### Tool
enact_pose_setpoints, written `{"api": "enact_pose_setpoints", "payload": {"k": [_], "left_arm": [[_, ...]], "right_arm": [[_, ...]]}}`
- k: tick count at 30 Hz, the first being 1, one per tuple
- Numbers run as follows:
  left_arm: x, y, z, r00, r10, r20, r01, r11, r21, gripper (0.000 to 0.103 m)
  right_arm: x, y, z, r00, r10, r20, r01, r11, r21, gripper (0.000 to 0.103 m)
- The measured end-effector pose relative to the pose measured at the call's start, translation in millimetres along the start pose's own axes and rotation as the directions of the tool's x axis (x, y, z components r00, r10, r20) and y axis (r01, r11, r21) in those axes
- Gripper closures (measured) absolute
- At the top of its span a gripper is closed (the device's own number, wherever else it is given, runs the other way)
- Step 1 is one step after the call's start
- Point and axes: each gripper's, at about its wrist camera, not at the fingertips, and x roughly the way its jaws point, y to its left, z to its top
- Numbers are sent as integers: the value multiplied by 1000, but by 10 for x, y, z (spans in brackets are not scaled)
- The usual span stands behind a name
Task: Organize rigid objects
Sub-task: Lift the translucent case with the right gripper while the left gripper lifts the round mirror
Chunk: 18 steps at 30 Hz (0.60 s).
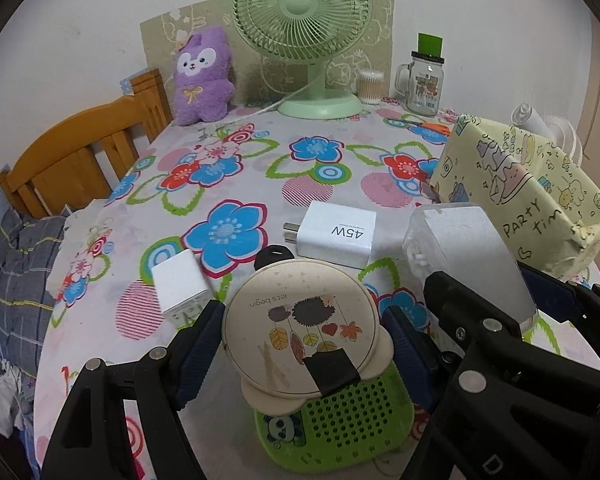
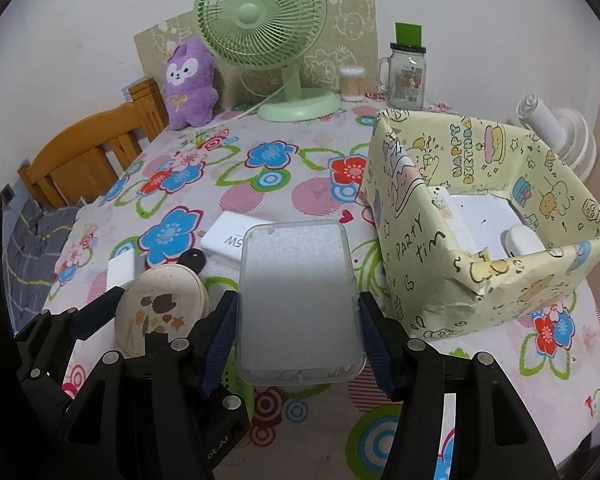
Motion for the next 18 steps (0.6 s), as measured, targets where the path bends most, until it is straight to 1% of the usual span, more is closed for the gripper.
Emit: {"api": "enact_pose_setpoints", "payload": {"k": [18], "left_arm": [[-510, -48, -109, 997, 26, 73, -25, 1000, -13, 22]], "right_arm": [[-467, 32, -77, 998, 13, 67, -11, 999, -35, 41]]}}
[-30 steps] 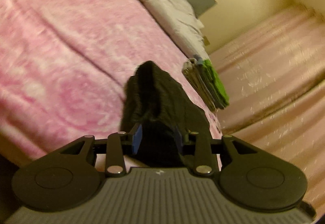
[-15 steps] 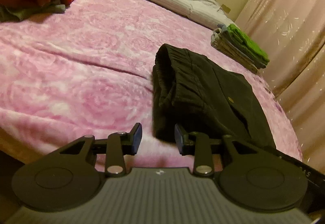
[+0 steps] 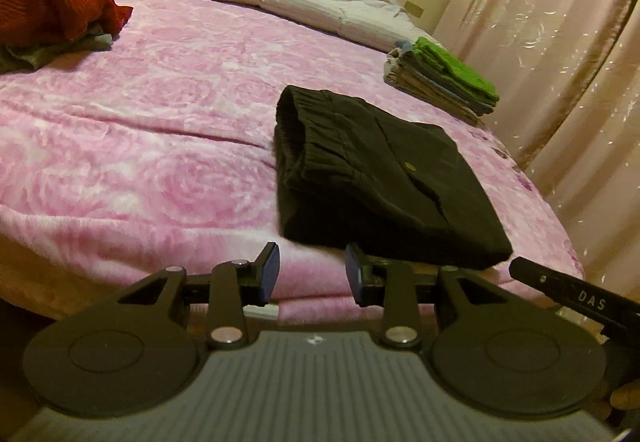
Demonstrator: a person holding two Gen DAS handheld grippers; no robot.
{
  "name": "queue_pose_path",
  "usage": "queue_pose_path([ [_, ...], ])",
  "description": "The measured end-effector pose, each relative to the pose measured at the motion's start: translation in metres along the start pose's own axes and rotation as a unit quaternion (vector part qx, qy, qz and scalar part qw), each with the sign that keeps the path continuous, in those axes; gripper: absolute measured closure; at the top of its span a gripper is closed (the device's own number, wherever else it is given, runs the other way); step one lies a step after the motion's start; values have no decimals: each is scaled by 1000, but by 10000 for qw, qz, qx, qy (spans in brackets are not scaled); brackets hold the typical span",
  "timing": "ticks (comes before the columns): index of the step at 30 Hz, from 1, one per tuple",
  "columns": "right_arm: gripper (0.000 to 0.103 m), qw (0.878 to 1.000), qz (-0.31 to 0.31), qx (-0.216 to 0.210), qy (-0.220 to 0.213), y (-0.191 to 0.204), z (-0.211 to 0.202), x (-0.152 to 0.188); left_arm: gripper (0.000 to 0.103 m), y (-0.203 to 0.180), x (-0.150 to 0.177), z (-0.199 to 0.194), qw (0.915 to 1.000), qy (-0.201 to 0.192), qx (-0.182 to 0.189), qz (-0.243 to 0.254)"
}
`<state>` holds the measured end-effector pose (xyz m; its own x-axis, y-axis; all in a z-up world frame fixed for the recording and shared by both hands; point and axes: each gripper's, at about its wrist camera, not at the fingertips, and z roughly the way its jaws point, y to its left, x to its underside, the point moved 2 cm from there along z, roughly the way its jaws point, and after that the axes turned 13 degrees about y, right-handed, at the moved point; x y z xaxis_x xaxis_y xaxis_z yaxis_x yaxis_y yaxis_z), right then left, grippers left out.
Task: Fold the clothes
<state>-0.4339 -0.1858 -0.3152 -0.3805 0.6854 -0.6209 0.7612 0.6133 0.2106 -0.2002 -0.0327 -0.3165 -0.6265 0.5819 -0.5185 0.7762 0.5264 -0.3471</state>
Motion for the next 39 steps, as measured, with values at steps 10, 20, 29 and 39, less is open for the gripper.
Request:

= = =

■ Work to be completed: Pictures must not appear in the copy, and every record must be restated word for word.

■ Result for this task:
### Tool
enact_pose_setpoints, written `{"api": "enact_pose_setpoints", "payload": {"k": [_], "left_arm": [[_, ...]], "right_arm": [[_, ...]]}}`
- k: tick count at 30 Hz, the first being 1, one per tuple
- Numbers run as follows:
  left_arm: x, y, z, r00, r10, r20, r01, r11, r21, gripper (0.000 to 0.103 m)
  right_arm: x, y, z, r00, r10, r20, r01, r11, r21, gripper (0.000 to 0.103 m)
- The measured end-effector pose relative to the pose measured at the call's start, translation in millimetres along the start pose's own axes and rotation as the directions of the tool's x axis (x, y, z components r00, r10, r20) and y axis (r01, r11, r21) in those axes
- Gripper closures (measured) absolute
- At the top of its span a gripper is closed (the device's own number, wherever else it is given, runs the other way)
- Step 1 is one step after the call's start
- Point and axes: each gripper's, at about its wrist camera, not at the fingertips, and x roughly the way its jaws point, y to its left, z to its top
- Numbers are sent as integers: the value multiplied by 1000, but by 10 for x, y, z (spans in brackets are not scaled)
- The usual span stands behind a name
Task: Organize rigid objects
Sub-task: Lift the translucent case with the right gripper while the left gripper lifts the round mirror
Chunk: 18 steps at 30 Hz (0.60 s).
Motion for the next 18 steps (0.6 s), as measured, targets where the path bends most, until it is straight to 1% of the usual span, more is closed for the gripper.
Emit: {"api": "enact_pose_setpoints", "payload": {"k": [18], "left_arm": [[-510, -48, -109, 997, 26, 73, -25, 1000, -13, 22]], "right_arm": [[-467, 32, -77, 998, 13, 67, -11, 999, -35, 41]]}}
[-30 steps] 
[-15 steps] 
[+0 steps] 
Demonstrator: a person holding two Gen DAS handheld grippers; no robot.
{
  "name": "queue_pose_path",
  "usage": "queue_pose_path([ [_, ...], ])",
  "description": "The measured end-effector pose, each relative to the pose measured at the motion's start: translation in metres along the start pose's own axes and rotation as a unit quaternion (vector part qx, qy, qz and scalar part qw), each with the sign that keeps the path continuous, in those axes; gripper: absolute measured closure; at the top of its span a gripper is closed (the device's own number, wherever else it is given, runs the other way); step one lies a step after the motion's start; values have no decimals: each is scaled by 1000, but by 10000 for qw, qz, qx, qy (spans in brackets are not scaled); brackets hold the typical span",
  "timing": "ticks (comes before the columns): index of the step at 30 Hz, from 1, one per tuple",
  "columns": "right_arm: gripper (0.000 to 0.103 m), qw (0.878 to 1.000), qz (-0.31 to 0.31), qx (-0.216 to 0.210), qy (-0.220 to 0.213), y (-0.191 to 0.204), z (-0.211 to 0.202), x (-0.152 to 0.188); left_arm: gripper (0.000 to 0.103 m), y (-0.203 to 0.180), x (-0.150 to 0.177), z (-0.199 to 0.194), qw (0.915 to 1.000), qy (-0.201 to 0.192), qx (-0.182 to 0.189), qz (-0.243 to 0.254)"
}
`<state>` holds the measured end-effector pose (xyz m; its own x-axis, y-axis; all in a z-up world frame fixed for the recording and shared by both hands; point and axes: each gripper's, at about its wrist camera, not at the fingertips, and z roughly the way its jaws point, y to its left, x to its underside, the point moved 2 cm from there along z, roughly the way its jaws point, and after that the axes turned 13 degrees about y, right-handed, at the moved point; x y z xaxis_x xaxis_y xaxis_z yaxis_x yaxis_y yaxis_z), right then left, grippers left out.
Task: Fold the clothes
<state>-0.4339 -0.1858 -0.3152 -0.3805 0.6854 -0.6209 0.7612 0.6133 0.2106 -0.2002 -0.0327 -0.3165 -0.6265 0.5819 -0.5185 0.7762 0.5264 -0.3471</state>
Motion for the next 39 steps, as measured, with values at steps 10, 20, 29 and 39, less is open for the gripper.
Request:

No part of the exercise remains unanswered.